- TASK BRIEF: From the listing below, set down exactly each line beginning with the one containing "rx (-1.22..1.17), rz" and ending with the last.

- SUPPLIED INFORMATION:
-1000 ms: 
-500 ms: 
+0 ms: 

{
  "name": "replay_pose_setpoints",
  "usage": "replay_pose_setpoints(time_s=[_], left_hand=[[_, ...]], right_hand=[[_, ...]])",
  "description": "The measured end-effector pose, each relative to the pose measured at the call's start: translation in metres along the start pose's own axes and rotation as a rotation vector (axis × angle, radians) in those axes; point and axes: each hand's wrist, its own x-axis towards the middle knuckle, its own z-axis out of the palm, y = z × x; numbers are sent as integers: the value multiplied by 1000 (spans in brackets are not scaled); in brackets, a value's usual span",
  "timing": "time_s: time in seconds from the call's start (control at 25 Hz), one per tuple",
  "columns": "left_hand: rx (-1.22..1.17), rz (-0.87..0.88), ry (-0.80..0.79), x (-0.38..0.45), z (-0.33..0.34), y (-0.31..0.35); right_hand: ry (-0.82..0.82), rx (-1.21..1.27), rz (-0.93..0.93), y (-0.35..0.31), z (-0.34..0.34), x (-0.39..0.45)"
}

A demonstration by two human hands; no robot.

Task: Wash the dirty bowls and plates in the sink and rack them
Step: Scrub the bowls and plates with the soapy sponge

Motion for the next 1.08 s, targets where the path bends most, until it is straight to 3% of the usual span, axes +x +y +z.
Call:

- ANSWER SPACE:
  "columns": "left_hand: rx (-1.22..1.17), rz (-0.87..0.88), ry (-0.80..0.79), x (-0.38..0.45), z (-0.33..0.34), y (-0.31..0.35); right_hand: ry (-0.82..0.82), rx (-1.21..1.27), rz (-0.93..0.93), y (-0.35..0.31), z (-0.34..0.34), x (-0.39..0.45)"
}

A demonstration by two human hands; no robot.

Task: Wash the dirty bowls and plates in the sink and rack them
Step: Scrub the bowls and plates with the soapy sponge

Motion for the next 1.08 s, targets where the path bends most, until it is straight to 3% of the usual span, axes +x +y +z.
Call:

A complete answer has now been given to the exercise.